Blocking Certain Site Parameters from Google's Index - Please Help
-
Hello,
So we recently used Google Webmaster Tools in an attempt to block certain parameters on our site from showing up in Google's index. One of our site parameters is essentially for user location and accounts for over 500,000 URLs. This parameter does not change page content in any way, and there is no need for Google to index it. We edited the parameter in GWT to tell Google that it does not change site content and to not index it. However, after two weeks, all of these URLs are still definitely getting indexed. Why? Maybe there's something we're missing here. Perhaps there is another way to do this more effectively. Has anyone else ran into this problem?
The path we used to implement this action:
Google Webmaster Tools > Crawl > URL ParametersThank you in advance for your help!
-
Thanks! We will probably test this solution.
-
Continuing from EGOL's comment #3 if you do need the parameters for on-site search or categories then another option (admittedly it relies on Google obeying it) is to use the robots.txt and disallow the parameters for example:
Disallow: /*categoryFilter=*
Disallow: /*?utm_
As with any change to that could affect the visibility of your site to the search engines always test first.
-
Thanks, we have a few thousand parent pages that relate to these 500,000 URLs that have the parameters. Is there a quick way to canonicalise thousands of pages at once? It may not be scalable...
-
I recently posted about this problem here..

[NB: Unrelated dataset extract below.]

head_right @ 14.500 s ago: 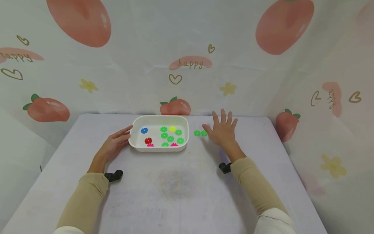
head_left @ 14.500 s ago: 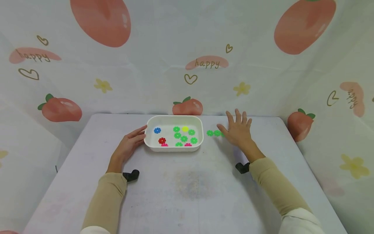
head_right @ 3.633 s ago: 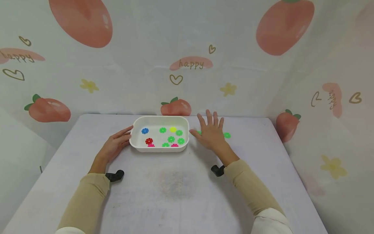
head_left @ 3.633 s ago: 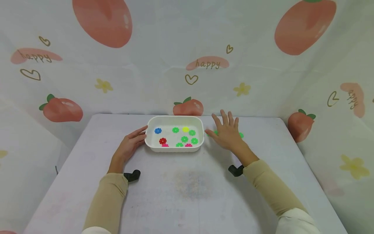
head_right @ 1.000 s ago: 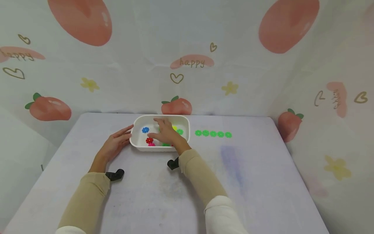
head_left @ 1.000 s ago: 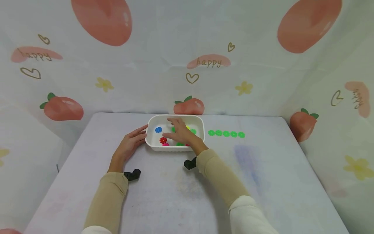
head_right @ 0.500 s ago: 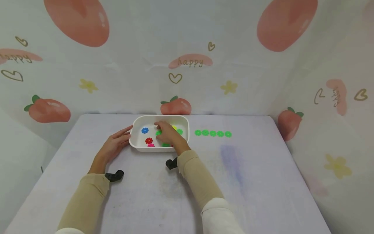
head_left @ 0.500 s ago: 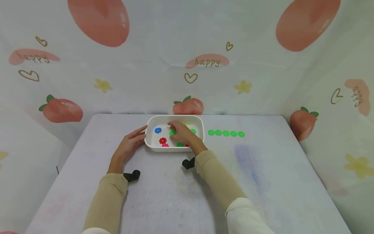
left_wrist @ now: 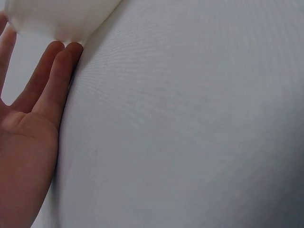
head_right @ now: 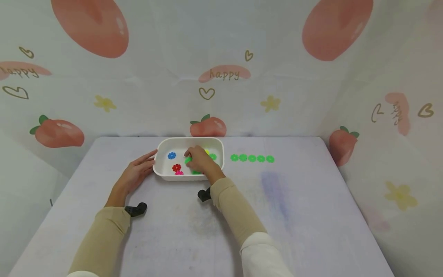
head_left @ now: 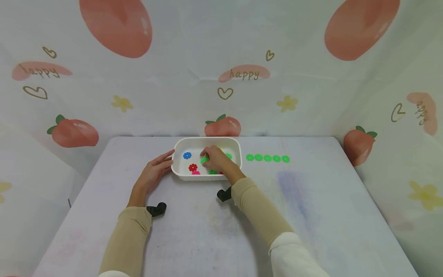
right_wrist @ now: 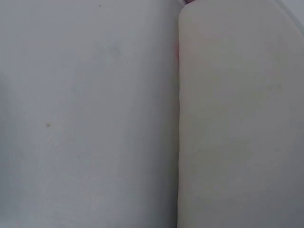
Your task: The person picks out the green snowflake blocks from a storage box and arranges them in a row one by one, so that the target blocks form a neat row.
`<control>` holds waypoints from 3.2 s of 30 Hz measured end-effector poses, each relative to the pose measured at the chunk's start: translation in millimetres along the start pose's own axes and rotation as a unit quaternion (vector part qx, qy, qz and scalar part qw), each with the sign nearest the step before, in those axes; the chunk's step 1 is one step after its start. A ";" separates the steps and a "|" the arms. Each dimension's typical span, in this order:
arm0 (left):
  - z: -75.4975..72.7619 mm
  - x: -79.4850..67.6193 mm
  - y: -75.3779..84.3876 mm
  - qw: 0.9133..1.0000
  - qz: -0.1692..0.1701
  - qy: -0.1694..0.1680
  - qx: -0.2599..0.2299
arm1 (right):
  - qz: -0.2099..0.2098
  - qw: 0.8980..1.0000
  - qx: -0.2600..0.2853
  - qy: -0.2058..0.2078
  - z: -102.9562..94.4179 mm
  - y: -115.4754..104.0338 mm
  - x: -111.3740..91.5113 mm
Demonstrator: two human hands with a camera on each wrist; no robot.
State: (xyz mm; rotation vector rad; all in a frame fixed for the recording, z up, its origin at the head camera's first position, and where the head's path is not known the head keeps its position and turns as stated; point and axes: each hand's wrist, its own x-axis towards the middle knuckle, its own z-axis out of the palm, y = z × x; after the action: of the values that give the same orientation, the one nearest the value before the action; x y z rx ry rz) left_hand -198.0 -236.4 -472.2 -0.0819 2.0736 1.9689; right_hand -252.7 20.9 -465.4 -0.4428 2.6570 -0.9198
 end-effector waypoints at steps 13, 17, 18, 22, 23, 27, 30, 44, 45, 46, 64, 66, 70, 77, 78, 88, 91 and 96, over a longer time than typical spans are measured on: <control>-3.4 5.9 -9.0 1.000 0.002 0.004 0.000 | -0.034 0.995 0.083 0.051 -14.3 1.1 -5.6; -0.1 0.1 -1.7 1.000 -0.004 0.000 0.003 | -0.040 0.991 0.112 0.067 -21.6 2.3 -7.3; 1.2 -2.0 0.9 1.000 -0.005 -0.001 0.004 | -0.038 0.990 0.120 0.068 -23.3 2.6 -7.9; 5.0 -8.8 9.6 1.000 -0.006 -0.004 0.001 | -0.036 0.987 0.137 0.076 -30.9 3.3 -11.7; 4.5 -7.3 7.5 1.000 -0.004 -0.004 0.000 | -0.038 0.986 0.139 0.079 -33.2 3.3 -13.0; 0.1 0.5 -3.8 1.000 0.003 0.001 0.005 | -0.051 0.979 0.174 0.092 -42.2 2.9 -18.5; -2.1 3.9 -7.8 1.000 0.002 0.001 0.009 | -0.050 0.971 0.209 0.107 -45.8 3.2 -23.8; 4.8 -10.9 12.2 1.000 -0.008 -0.006 0.000 | -0.054 0.945 0.280 0.159 -57.5 15.7 -48.3; 3.9 -9.6 10.5 1.000 -0.008 -0.005 0.001 | -0.052 0.945 0.281 0.159 -58.7 17.1 -50.0; 2.7 -8.0 8.5 1.000 -0.008 -0.004 0.001 | -0.049 0.945 0.282 0.160 -59.9 18.5 -51.4; 2.3 -2.4 2.1 1.000 -0.007 -0.004 0.004 | -0.010 0.934 0.299 0.194 -73.3 61.9 -72.1; 4.8 -4.9 6.8 1.000 -0.008 -0.006 -0.003 | -0.002 0.934 0.296 0.198 -76.2 66.8 -75.0; 6.1 -8.2 12.7 1.000 -0.011 -0.002 -0.009 | 0.006 0.930 0.307 0.202 -81.1 76.1 -79.7; 4.3 -8.3 11.8 1.000 -0.017 -0.001 -0.008 | 0.029 0.919 0.329 0.214 -86.8 97.1 -88.3; 4.1 -7.6 10.9 1.000 -0.016 0.000 -0.009 | 0.032 0.919 0.327 0.217 -88.2 100.2 -89.8; -2.4 6.4 -9.4 1.000 0.004 0.006 -0.010 | 0.077 0.919 0.310 0.234 -103.3 123.1 -108.9; -2.4 5.8 -9.8 1.000 0.008 0.006 -0.007 | 0.087 0.916 0.313 0.237 -106.2 130.3 -113.3; 0.5 5.4 -8.7 1.000 0.005 0.009 -0.006 | 0.095 0.909 0.311 0.259 -108.7 148.2 -119.0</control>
State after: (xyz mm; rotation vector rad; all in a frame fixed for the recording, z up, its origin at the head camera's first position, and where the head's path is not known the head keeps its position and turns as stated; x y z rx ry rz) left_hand -201.1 -235.7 -481.9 -0.0928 2.0781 1.9928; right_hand -212.9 236.0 -457.2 0.2431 2.5352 -1.9312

In summary, I have three points...
-
The parameters control in Google Webmaster Tools is unreliable. It did not work for me. And, it does not work for any other search engine. Find a different solution, is what I recommend.
-
Using rel=canonical relies on Google to obey it. From my experience it works well at present time. But we know that Google says how they are going to do things and then changes their mind without tellin' anybody. I would not rely on this.
-
If you really want to control these parameters, use htaccess to strip them off at the server level. That is doing it where you control it and not relying on what anybody says that they are going to do. Take control.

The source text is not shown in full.